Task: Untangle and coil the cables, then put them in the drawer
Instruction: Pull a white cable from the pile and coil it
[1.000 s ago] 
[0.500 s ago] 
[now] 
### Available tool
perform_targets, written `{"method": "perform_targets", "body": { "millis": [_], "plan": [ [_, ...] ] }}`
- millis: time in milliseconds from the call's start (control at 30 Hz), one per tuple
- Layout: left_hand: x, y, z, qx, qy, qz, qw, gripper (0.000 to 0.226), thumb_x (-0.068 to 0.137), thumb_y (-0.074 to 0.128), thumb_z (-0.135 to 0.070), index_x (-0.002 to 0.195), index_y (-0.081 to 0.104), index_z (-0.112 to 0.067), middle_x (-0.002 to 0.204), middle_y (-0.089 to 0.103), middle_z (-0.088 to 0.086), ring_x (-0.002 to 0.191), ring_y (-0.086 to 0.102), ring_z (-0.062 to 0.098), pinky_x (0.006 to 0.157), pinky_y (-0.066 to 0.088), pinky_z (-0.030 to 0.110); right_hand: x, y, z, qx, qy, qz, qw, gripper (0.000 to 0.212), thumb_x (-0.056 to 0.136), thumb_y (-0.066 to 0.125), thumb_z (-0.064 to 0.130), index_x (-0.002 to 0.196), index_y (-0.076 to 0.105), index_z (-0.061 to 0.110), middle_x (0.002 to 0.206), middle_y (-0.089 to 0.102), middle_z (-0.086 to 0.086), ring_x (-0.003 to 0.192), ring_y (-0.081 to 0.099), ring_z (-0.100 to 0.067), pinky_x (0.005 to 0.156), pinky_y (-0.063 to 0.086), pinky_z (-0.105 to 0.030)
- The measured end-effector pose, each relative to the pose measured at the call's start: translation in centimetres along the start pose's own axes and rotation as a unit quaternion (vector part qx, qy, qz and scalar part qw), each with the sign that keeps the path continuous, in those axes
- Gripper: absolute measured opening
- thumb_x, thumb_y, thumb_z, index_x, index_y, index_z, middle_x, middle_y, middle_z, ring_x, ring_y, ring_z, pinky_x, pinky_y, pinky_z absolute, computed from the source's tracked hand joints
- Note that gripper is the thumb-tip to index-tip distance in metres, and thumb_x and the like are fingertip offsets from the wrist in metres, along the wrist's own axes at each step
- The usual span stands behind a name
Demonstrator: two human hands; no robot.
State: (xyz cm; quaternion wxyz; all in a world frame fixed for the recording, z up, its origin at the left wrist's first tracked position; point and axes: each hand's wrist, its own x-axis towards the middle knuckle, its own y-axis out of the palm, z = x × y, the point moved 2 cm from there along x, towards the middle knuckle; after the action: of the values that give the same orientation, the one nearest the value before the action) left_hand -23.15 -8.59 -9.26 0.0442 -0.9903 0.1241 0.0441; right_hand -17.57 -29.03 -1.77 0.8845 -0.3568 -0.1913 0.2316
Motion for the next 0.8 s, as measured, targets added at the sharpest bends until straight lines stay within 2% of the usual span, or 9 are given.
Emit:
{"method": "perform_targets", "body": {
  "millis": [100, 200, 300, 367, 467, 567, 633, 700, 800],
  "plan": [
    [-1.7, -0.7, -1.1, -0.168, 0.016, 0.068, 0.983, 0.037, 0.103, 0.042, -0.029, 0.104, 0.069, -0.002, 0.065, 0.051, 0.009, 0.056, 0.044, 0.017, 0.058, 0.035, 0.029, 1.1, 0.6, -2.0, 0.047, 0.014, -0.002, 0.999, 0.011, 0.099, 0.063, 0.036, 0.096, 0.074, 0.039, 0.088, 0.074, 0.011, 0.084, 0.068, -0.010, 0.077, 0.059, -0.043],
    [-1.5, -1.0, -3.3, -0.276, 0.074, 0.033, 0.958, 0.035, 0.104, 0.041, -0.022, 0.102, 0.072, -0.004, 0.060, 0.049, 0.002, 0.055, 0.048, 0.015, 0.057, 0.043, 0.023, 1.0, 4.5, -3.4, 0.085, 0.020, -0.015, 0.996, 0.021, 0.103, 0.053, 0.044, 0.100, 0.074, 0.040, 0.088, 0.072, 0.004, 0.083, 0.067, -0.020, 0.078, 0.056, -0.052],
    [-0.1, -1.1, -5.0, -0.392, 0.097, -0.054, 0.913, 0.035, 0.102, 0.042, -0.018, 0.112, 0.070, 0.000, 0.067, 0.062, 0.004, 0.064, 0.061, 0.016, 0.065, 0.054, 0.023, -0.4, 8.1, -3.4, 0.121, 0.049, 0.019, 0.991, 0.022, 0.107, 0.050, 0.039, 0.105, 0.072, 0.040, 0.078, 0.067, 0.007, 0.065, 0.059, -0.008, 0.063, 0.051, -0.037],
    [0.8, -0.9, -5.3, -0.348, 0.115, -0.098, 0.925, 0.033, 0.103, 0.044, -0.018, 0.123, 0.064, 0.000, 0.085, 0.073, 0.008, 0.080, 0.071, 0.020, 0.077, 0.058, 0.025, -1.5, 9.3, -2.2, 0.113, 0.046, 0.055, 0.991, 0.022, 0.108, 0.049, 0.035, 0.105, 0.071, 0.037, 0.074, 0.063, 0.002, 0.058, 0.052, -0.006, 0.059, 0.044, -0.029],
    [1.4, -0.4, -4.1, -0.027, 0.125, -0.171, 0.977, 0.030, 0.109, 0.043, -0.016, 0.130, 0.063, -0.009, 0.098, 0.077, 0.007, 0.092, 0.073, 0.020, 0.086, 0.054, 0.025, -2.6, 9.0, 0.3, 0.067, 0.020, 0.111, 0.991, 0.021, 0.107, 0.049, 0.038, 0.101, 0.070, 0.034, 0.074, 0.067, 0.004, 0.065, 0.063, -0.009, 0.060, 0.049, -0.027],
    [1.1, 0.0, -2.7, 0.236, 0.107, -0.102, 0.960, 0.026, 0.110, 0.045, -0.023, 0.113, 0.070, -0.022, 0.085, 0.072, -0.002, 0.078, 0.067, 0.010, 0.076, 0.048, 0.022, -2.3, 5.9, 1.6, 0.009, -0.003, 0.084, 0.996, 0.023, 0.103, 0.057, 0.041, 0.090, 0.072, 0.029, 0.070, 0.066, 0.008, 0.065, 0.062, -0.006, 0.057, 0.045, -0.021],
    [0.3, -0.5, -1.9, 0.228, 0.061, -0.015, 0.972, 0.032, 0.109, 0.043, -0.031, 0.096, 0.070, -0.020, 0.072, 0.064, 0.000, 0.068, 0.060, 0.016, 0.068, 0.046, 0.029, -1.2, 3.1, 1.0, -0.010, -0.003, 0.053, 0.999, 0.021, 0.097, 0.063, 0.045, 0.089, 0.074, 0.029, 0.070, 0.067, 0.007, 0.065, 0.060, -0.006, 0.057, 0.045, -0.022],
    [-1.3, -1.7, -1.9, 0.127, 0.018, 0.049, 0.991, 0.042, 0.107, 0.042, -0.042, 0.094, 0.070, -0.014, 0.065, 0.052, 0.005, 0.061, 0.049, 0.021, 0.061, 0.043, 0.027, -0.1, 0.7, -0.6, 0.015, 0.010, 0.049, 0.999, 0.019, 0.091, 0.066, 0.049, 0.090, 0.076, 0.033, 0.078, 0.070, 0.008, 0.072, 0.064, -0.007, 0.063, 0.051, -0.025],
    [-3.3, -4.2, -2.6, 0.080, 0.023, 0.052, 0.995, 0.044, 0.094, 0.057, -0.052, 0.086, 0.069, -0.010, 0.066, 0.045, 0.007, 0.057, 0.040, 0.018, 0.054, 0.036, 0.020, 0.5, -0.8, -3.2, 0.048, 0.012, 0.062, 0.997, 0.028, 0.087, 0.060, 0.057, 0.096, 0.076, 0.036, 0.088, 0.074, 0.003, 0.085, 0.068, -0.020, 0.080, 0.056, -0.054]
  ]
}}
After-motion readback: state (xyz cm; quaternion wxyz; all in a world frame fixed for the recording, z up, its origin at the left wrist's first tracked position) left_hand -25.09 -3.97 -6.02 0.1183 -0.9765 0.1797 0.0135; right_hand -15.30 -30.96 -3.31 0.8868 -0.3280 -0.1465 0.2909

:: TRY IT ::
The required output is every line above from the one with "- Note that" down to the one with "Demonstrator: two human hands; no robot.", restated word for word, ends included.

:: REPLY ::
- Note that gripper is the thumb-tip to index-tip distance in metres, and thumb_x and the like are fingertip offsets from the wrist in metres, along the wrist's own axes at each step
- The usual span stands behind a name
Demonstrator: two human hands; no robot.

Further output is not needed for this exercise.